Taiwanese artist Chen Ching-yuan (陳敬元) is known for painting fantastical, anecdotal scenes from grim, timeless other worlds that speak to the state of human existence. His solo exhibition, The Spider on Ship (船上的蜘蛛), at IT Park Gallery presents a series of recent paintings created during his residency at Glenfiddich brewery in Scotland, where he was greatly inspired by the natural scenery, the many ancient legends and myths and the companionship of other resident artist friends. The title of the exhibition is a metaphor for the artist’s current state of mind. He says he sees his creative process as weaving an ongoing “script that plays on and on of the past, the present and the future.” Chen intuitively takes text and images from history, combines myth and facts and creates pictorial narratives that lure the viewer into a space of deep contemplation. Across the River, The Flower Still Growing depicts three pairs of legs in traditional Scottish stockings and leather shoes, entangled in a competitive moment of kicking around two skulls. Grail is a back-turned profile of a naked man balancing a pile of plates on top of his half-developed head. White With Shadow shows a suited man kneeling beside a seated woman, concealing her face with his tall hat, as if telling her a secret.

■ IT Park Gallery (伊通公園), 2F, 41, Yitong St, Taipei City (台北市伊通街41號2 樓), tel: (02) 2507-7243. Opens Tuesdays to Saturdays from 1pm to 9pm.

■ Until Dec. 30

Then and Now: Modern and Contemporary Photography in Taiwan (彼時此刻—台灣近現代寫真) is a display of photographs from the collection of the National Museum of History in Taipei that traces the culture of photography and its record of society in Taiwan. Photography was first brought to Taiwan by the Japanese in the 19th century. The show begins with official and journalistic photographs that were created during the Japanese colonial era, then extends into images of common folk and everyday life after the Chinese Nationalist Party (KMT) takeover. There is also a special section dedicated to photographic documentation of the museum’s architectural transformation and surrounding changes in the last century. Under Japanese rule, the museum was set up as the display hall for agriculture. The building once featured distinct Japanese characteristics, which were later renovated into Ming and Qing Dynasty palace styles by the KMT. The show throws back to times when photography was not as accessible and common as it is now, framing the art of image-making in a local context.

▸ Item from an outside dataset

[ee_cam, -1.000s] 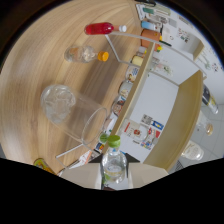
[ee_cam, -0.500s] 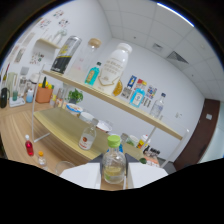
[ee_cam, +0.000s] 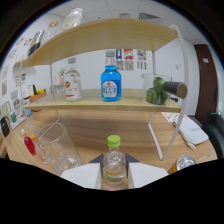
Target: Make me a cup of Vodka Sunrise.
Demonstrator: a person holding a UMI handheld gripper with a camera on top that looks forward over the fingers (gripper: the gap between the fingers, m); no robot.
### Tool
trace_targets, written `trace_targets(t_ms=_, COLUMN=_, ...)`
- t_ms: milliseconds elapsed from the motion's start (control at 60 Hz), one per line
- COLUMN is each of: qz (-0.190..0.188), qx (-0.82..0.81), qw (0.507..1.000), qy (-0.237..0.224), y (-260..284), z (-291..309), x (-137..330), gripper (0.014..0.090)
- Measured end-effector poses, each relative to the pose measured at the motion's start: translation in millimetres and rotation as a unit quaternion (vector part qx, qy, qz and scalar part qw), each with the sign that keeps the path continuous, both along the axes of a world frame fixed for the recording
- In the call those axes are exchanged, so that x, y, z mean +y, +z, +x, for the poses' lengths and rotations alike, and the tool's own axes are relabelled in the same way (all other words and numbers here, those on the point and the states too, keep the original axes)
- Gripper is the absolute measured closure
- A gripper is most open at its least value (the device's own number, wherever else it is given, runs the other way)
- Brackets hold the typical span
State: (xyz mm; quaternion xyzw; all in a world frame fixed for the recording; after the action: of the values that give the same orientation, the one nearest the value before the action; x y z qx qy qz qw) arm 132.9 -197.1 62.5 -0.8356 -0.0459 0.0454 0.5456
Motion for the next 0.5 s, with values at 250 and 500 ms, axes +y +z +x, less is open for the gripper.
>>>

■ National Museum of History (國立歷史博物館), 49 Nanhai Rd, Taipei City (台北市南海路49號),  tel: (02) 2361-0270. Opens Tuesdays to Sundays from 10am to 6pm.

■ Until Jan. 7

The Taipei Art Awards, organized by the Taipei Fine Arts Museum, is a juried competition that begins with an open call process and results in one Taipei Art Award recipient, one Audience Choice Award recipient and 13 finalists who together present their works in a group exhibition. This year’s Taipei Art Award (台北藝術獎) exhibition is held at the Museum of Contemporary Art, Taipei. The award recipient Wang Yu-Song’s (王煜松) multi-media project Hualian White Lighthouse is inspired by a lighthouse in his hometown that he had read about, but never seen. According to the artist, he later learned that the lighthouse had been blasted apart and thrown into the sea to expand the Hualian harbor. Wang set off on a metaphorical journey to find the lighthouse, walking along its alleged location and carrying a steel piece of it into the sea. Also included in the exhibition is Wu Chi-Yu’s (吳其育) 15-minute, two-channel film Nose-dive, which takes the context of the 1996 Third Taiwan Strait Crisis as its departure point to explore its impact on Taiwan’s destiny.

■ Museum of Contemporary Art, Taipei (台北當代藝術館, MOCA, Taipei), 39 Changan W Rd, Taipei City (台北市長安西路39號), tel: (02) 2552-3720. Open Tuesdays to Sundays from 10am to 6pm.